The exemplary nature of his politics emerged in the course of an interview offered by his daughter, Princess Zahra Aga Khan. She pointed out that her father had always taught her that institutions were to be built with a hundred to five hundred years perspective, and crises were not to be responded in the immediate perspective, unless it threatens the livelihood and life of the jamaat. The long-term well-being of the jamaat was always of greater importance than an immediate response to a political crisis. What was important was to build institutions and ensure that the institutions would outlast the people that currently populated them. Vision, restraint in response, a concern for lives and livelihoods, and institution building, all the hallmarks of a great prince’s politics!
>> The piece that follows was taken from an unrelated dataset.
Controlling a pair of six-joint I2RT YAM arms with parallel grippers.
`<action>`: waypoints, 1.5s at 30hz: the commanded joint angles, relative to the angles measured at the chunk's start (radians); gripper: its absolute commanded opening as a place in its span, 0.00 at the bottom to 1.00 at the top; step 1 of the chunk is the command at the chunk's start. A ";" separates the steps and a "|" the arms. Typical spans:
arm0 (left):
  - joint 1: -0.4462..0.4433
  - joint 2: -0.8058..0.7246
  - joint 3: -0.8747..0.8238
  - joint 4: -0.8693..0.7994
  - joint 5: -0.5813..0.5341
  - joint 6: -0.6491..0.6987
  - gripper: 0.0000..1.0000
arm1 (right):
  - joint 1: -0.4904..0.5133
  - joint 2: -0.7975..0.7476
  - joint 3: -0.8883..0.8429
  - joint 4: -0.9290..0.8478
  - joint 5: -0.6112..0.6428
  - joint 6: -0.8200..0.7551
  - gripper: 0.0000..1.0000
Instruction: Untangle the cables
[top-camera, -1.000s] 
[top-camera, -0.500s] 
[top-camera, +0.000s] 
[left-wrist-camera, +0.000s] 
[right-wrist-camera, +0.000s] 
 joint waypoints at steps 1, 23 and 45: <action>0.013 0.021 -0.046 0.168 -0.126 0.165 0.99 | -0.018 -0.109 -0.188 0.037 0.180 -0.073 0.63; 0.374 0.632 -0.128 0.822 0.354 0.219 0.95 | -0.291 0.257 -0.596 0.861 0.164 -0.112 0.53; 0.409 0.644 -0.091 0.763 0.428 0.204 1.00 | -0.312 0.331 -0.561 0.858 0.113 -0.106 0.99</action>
It was, therefore, with more than just the pain of a cherished childhood memory passing away that one encountered the news of the death of Prince Karim al-Husseini, but with the realization that the world was deprived of a stellar example, at precisely the moment one requires someone of his stature. We pray that God will grant Prince Rahim al-Husseini Aga Khan V, the grace to fill the huge void that his father has left behind.
To the Aga Khan IV in the meanwhile, in addition to the traditional Muslim prayer for the dead, we can, and indeed must, offer the words of immortal bard in his play Hamlet:
“Now cracks a noble heart. Good-night, sweet prince;
And flights of angels sing thee to thy rest. ”
For indeed, we belong to Allah, and indeed, to Him we return (Inna lillahi wa inna ilayhi raji'un).